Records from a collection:
========
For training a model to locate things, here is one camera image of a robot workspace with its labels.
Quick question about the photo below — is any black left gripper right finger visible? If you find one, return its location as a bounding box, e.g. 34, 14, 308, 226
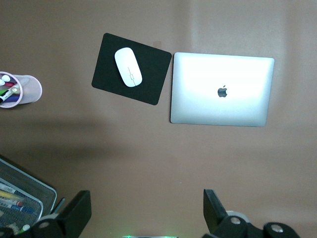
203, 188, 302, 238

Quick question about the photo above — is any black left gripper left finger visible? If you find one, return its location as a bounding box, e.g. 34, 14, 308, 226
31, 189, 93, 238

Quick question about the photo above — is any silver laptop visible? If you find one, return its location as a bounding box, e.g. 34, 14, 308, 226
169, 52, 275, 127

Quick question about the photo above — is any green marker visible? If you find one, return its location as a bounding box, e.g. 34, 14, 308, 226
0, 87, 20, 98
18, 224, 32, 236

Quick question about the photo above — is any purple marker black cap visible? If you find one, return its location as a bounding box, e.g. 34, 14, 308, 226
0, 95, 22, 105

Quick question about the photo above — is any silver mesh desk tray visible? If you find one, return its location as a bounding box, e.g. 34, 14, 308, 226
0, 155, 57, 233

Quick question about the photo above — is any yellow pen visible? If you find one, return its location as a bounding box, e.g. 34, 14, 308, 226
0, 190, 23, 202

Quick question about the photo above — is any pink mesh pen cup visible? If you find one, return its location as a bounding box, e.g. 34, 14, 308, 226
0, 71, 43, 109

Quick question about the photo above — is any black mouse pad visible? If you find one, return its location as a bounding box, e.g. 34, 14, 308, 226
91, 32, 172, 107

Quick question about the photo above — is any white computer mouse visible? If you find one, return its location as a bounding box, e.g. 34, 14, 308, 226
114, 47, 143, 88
========
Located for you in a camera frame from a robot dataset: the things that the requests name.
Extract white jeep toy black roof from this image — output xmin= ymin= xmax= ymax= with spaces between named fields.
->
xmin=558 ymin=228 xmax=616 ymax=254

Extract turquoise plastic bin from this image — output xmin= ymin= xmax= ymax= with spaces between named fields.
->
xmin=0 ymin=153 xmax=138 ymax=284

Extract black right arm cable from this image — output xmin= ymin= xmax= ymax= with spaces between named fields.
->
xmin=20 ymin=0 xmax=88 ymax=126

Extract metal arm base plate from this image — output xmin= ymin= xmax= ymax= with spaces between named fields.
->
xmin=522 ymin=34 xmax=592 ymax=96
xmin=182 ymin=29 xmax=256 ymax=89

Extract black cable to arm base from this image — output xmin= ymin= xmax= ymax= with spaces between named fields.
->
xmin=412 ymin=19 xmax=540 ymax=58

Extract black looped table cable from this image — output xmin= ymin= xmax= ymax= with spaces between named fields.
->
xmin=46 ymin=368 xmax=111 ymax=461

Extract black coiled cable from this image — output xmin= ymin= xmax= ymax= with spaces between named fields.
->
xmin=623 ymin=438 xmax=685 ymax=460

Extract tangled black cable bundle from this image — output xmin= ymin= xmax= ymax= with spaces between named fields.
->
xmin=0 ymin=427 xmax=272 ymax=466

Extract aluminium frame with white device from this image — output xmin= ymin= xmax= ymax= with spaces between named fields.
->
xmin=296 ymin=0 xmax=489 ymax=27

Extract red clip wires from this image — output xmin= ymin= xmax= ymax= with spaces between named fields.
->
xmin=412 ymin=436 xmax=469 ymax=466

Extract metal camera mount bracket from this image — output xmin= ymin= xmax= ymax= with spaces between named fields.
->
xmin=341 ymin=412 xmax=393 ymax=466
========
Your task is to collect every line above that contains the word "named".

* WRITTEN SOLUTION:
Extract white jeep toy black roof from this image — output xmin= ymin= xmax= ymax= with spaces between named fields.
Extract turquoise plastic bin from this image — output xmin= ymin= xmax= ymax= with spaces between named fields.
Extract black right arm cable from this image — output xmin= ymin= xmax= ymax= with spaces between named fields.
Extract metal arm base plate from this image — output xmin= ymin= xmax= ymax= with spaces between named fields.
Extract black cable to arm base from this image — output xmin= ymin= xmax= ymax= with spaces between named fields.
Extract black looped table cable from this image — output xmin= ymin= xmax= ymax= with spaces between named fields.
Extract black coiled cable from this image — output xmin= ymin= xmax= ymax= with spaces between named fields.
Extract tangled black cable bundle from this image — output xmin= ymin= xmax= ymax= with spaces between named fields.
Extract aluminium frame with white device from this image — output xmin= ymin= xmax= ymax= with spaces between named fields.
Extract red clip wires from this image — output xmin= ymin= xmax= ymax= with spaces between named fields.
Extract metal camera mount bracket from this image — output xmin= ymin= xmax= ymax= with spaces between named fields.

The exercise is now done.